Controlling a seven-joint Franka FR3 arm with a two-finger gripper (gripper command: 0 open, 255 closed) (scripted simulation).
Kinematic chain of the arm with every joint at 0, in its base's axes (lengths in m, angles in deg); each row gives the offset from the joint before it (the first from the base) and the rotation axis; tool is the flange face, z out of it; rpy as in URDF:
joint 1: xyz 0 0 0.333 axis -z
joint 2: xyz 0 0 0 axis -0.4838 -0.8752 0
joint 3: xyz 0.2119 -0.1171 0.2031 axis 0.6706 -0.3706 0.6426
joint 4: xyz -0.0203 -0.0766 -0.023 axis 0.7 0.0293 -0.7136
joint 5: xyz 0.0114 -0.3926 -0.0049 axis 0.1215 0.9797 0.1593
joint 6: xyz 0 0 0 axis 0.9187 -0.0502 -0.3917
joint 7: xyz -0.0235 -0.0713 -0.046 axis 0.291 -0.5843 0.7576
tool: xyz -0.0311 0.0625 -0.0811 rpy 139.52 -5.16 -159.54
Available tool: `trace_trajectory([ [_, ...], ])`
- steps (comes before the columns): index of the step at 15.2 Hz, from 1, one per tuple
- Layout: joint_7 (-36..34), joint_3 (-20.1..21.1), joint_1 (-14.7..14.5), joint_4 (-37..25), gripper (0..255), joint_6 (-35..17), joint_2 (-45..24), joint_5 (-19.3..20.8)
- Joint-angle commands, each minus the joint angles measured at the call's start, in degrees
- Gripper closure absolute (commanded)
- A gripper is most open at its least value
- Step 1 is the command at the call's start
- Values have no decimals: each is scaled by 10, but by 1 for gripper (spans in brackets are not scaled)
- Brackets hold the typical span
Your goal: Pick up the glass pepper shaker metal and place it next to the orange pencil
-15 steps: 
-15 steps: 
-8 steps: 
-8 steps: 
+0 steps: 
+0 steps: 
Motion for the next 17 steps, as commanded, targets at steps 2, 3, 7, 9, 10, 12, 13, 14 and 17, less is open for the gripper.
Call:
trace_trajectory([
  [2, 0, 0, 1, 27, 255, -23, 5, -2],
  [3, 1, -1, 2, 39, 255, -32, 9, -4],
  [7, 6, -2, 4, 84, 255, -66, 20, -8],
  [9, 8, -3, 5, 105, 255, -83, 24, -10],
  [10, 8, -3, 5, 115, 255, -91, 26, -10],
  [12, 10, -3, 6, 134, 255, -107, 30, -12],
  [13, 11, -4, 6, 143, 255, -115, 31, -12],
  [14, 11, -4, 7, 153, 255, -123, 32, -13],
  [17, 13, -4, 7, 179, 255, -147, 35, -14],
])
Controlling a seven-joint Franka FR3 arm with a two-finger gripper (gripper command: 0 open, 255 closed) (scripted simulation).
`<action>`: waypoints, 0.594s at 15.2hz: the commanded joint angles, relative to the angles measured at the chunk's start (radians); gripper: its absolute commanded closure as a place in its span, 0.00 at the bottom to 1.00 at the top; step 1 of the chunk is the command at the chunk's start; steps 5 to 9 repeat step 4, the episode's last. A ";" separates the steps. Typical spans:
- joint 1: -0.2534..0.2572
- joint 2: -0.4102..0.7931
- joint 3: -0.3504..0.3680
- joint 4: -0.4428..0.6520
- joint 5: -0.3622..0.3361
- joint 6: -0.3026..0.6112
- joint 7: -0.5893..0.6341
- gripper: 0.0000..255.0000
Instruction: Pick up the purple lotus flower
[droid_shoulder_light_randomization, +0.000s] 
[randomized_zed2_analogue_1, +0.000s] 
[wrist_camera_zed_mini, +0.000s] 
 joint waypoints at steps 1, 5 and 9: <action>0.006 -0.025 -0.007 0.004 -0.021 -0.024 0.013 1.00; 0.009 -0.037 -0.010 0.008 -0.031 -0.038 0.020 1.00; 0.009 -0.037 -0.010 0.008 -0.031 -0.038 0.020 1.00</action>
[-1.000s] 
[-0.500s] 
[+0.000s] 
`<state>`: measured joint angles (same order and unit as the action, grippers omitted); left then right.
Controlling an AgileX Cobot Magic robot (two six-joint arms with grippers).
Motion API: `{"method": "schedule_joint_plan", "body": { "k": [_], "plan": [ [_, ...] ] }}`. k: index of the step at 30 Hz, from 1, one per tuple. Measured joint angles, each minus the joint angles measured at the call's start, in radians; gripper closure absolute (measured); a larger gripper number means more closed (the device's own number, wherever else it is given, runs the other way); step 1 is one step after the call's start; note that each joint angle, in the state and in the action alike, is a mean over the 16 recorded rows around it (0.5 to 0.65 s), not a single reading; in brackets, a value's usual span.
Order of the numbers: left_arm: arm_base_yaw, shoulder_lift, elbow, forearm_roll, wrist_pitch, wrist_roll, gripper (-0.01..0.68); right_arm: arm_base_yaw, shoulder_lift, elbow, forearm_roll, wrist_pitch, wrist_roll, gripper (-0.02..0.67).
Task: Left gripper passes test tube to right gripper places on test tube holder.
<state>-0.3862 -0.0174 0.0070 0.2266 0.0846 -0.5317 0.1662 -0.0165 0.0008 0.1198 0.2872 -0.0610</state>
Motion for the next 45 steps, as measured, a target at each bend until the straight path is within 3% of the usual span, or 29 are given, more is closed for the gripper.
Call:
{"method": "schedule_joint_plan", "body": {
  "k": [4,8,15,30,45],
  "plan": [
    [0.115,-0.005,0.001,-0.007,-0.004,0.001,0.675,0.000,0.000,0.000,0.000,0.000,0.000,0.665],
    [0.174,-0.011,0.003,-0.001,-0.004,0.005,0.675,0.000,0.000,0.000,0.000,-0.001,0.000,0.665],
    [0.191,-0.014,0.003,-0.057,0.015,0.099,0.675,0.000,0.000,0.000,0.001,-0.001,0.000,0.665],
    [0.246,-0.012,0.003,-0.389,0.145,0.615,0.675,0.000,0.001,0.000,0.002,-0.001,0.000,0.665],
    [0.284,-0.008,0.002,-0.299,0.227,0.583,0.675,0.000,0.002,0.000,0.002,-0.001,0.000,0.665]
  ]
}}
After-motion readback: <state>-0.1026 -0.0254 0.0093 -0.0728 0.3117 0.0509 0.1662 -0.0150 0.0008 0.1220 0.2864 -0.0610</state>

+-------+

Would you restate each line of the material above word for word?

Controlling a seven-joint Franka FR3 arm with a two-finger gripper (gripper command: 0 open, 255 closed) (scripted simulation).
Kinematic chain of the arm with every joint at 0, in its base's axes (lengths in m, angles in deg); each row gives the offset from the joint before it (the first from the base) and the rotation axis; tool is the flange face, z out of it; rpy as in URDF:
joint 1: xyz 0 0 0.333 axis -z
joint 2: xyz 0 0 0 axis -0.4838 -0.8752 0
joint 3: xyz 0.2119 -0.1171 0.2031 axis 0.6706 -0.3706 0.6426
joint 4: xyz -0.0203 -0.0766 -0.023 axis 0.7 0.0293 -0.7136
joint 5: xyz 0.0114 -0.3926 -0.0049 axis 0.1215 0.9797 0.1593
joint 6: xyz 0 0 0 axis 0.9187 -0.0502 -0.3917
joint 7: xyz -0.0235 -0.0713 -0.046 axis 0.291 -0.5843 0.7576
tool: xyz -0.0311 0.0625 -0.0811 rpy 139.52 -5.16 -159.54
Available tool: `trace_trajectory([ [_, ...], ])`
- steps (comes before the columns): index of the step at 15.2 Hz, from 1, one per tuple
- Layout: joint_7 (-36..34), joint_3 (-20.1..21.1), joint_1 (-14.7..14.5), joint_4 (-37..25), gripper (0..255), joint_6 (-35..17), joint_2 (-45..24), joint_5 (-19.3..20.8)
- Joint-angle commands, each minus the joint angles measured at the call's start, in degrees
- Gripper closure absolute (commanded)
- A gripper is most open at its least value
- Step 1 is the command at the call's start
- Values have no decimals: each is scaled by 10, but by 1 for gripper (spans in brackets are not scaled)
- Brackets hold the typical span
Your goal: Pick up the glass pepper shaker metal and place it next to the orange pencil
-15 steps: 
-15 steps: 
-8 steps: 
-8 steps: 
+0 steps: 
+0 steps: 
Motion for the next 17 steps, as commanded, targets at steps 2, 3, 7, 9, 10, 12, 13, 14 and 17, less is open for the gripper.
Call:
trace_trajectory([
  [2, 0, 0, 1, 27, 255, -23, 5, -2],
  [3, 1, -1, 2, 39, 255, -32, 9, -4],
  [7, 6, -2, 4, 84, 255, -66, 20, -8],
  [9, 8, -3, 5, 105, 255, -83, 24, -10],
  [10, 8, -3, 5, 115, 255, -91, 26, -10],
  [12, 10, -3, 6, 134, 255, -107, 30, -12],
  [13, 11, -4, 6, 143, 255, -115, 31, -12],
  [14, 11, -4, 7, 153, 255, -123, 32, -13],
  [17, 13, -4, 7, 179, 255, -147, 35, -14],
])
Controlling a seven-joint Franka FR3 arm with a two-finger gripper (gripper command: 0 open, 255 closed) (scripted simulation).
`<action>`: waypoints, 0.594s at 15.2hz: the commanded joint angles, relative to the angles measured at the chunk's start (radians); gripper: its absolute commanded closure as a place in its span, 0.00 at the bottom to 1.00 at the top; step 1 of the chunk is the command at the chunk's start; steps 5 to 9 repeat step 4, the episode's last. A ";" separates the steps. Typical spans:
- joint 1: -0.2534..0.2572
- joint 2: -0.4102..0.7931
- joint 3: -0.3504..0.3680
- joint 4: -0.4428..0.6520
- joint 5: -0.3622..0.3361
- joint 6: -0.3026..0.6112
- joint 7: -0.5893..0.6341
- gripper: 0.0000..255.0000
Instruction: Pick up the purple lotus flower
[droid_shoulder_light_randomization, +0.000s] 
[randomized_zed2_analogue_1, +0.000s] 
[wrist_camera_zed_mini, +0.000s] 
 joint waypoints at steps 1, 5 and 9: <action>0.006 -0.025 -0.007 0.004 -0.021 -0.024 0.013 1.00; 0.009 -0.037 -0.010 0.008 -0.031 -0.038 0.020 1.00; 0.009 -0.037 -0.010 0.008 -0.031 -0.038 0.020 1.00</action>
[-1.000s] 
[-0.500s] 
[+0.000s] 
`<state>`: measured joint angles (same order and unit as the action, grippers omitted); left then right.
Controlling an AgileX Cobot Magic robot (two six-joint arms with grippers).
Motion API: `{"method": "schedule_joint_plan", "body": { "k": [_], "plan": [ [_, ...] ] }}`. k: index of the step at 30 Hz, from 1, one per tuple. Measured joint angles, each minus the joint angles measured at the call's start, in radians; gripper closure absolute (measured); a larger gripper number means more closed (the device's own number, wherever else it is given, runs the other way); step 1 is one step after the call's start; note that each joint angle, in the state and in the action alike, is a mean over the 16 recorded rows around it (0.5 to 0.65 s), not a single reading; in brackets, a value's usual span.
Order of the numbers: left_arm: arm_base_yaw, shoulder_lift, elbow, forearm_roll, wrist_pitch, wrist_roll, gripper (-0.01..0.68); right_arm: arm_base_yaw, shoulder_lift, elbow, forearm_roll, wrist_pitch, wrist_roll, gripper (-0.02..0.67).
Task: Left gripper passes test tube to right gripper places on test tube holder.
<state>-0.3862 -0.0174 0.0070 0.2266 0.0846 -0.5317 0.1662 -0.0165 0.0008 0.1198 0.2872 -0.0610</state>
Motion for the next 45 steps, as measured, a target at each bend until the straight path is within 3% of the usual span, or 29 are given, more is closed for the gripper.
Call:
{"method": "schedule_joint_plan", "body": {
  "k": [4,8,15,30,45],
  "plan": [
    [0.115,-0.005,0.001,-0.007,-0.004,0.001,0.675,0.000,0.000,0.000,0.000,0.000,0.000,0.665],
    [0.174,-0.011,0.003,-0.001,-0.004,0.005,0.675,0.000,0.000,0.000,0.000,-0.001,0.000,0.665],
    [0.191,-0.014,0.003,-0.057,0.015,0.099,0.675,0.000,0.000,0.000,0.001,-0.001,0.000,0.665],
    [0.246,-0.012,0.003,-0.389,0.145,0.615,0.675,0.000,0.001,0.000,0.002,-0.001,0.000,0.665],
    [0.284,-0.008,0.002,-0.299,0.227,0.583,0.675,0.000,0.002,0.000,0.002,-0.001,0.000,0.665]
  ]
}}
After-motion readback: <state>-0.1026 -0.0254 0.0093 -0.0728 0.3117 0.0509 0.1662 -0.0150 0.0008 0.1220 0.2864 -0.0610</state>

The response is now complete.